--- MATERIAL FOR THE TASK Enclosed Below ---

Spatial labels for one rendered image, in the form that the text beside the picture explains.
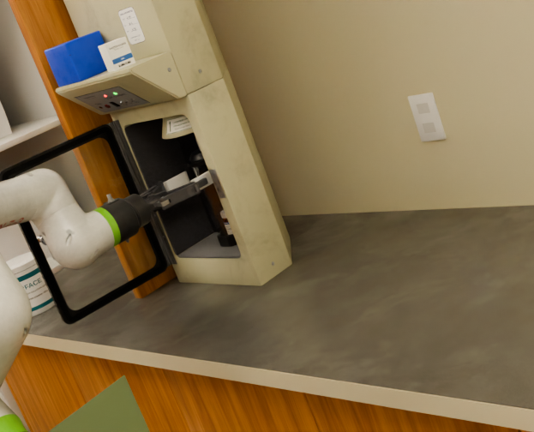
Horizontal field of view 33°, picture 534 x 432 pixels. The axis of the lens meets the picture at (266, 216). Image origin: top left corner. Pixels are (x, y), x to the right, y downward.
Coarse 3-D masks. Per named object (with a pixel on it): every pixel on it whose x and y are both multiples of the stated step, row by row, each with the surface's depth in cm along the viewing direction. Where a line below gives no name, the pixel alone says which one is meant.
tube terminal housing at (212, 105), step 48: (96, 0) 200; (144, 0) 189; (192, 0) 194; (144, 48) 196; (192, 48) 194; (192, 96) 193; (240, 144) 202; (240, 192) 202; (240, 240) 203; (288, 240) 223
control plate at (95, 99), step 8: (112, 88) 195; (120, 88) 193; (80, 96) 205; (88, 96) 203; (96, 96) 202; (104, 96) 201; (112, 96) 199; (120, 96) 198; (128, 96) 197; (136, 96) 196; (88, 104) 208; (96, 104) 207; (104, 104) 206; (128, 104) 202; (136, 104) 201
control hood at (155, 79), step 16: (144, 64) 185; (160, 64) 188; (96, 80) 193; (112, 80) 190; (128, 80) 188; (144, 80) 186; (160, 80) 188; (176, 80) 191; (64, 96) 208; (144, 96) 195; (160, 96) 192; (176, 96) 191; (96, 112) 214; (112, 112) 211
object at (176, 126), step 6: (168, 120) 206; (174, 120) 205; (180, 120) 204; (186, 120) 204; (168, 126) 206; (174, 126) 205; (180, 126) 204; (186, 126) 204; (162, 132) 210; (168, 132) 206; (174, 132) 205; (180, 132) 204; (186, 132) 204; (192, 132) 203; (168, 138) 207
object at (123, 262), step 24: (96, 144) 213; (48, 168) 207; (72, 168) 210; (96, 168) 213; (72, 192) 210; (96, 192) 214; (120, 192) 217; (144, 240) 221; (96, 264) 214; (120, 264) 218; (144, 264) 222; (48, 288) 208; (72, 288) 211; (96, 288) 214
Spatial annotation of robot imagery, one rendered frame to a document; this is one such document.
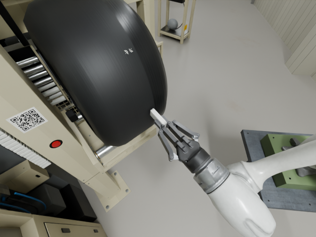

--- End of Enclosed MATERIAL FOR THE TASK ---

> [ACTIVITY] Return only the lines running from the start of the entries above to the line that contains "Horizontal field of", inclusive, and omit every picture.

> [RESULT FOR THIS EXERCISE]
Spatial labels for one rendered image, in the form that the text beside the picture explains.
Horizontal field of view 33°, picture 534 x 432 pixels. The axis of the lens meets the picture at (266, 216). Image origin: top left corner. Pixels are (x, y), x to the right, y downward.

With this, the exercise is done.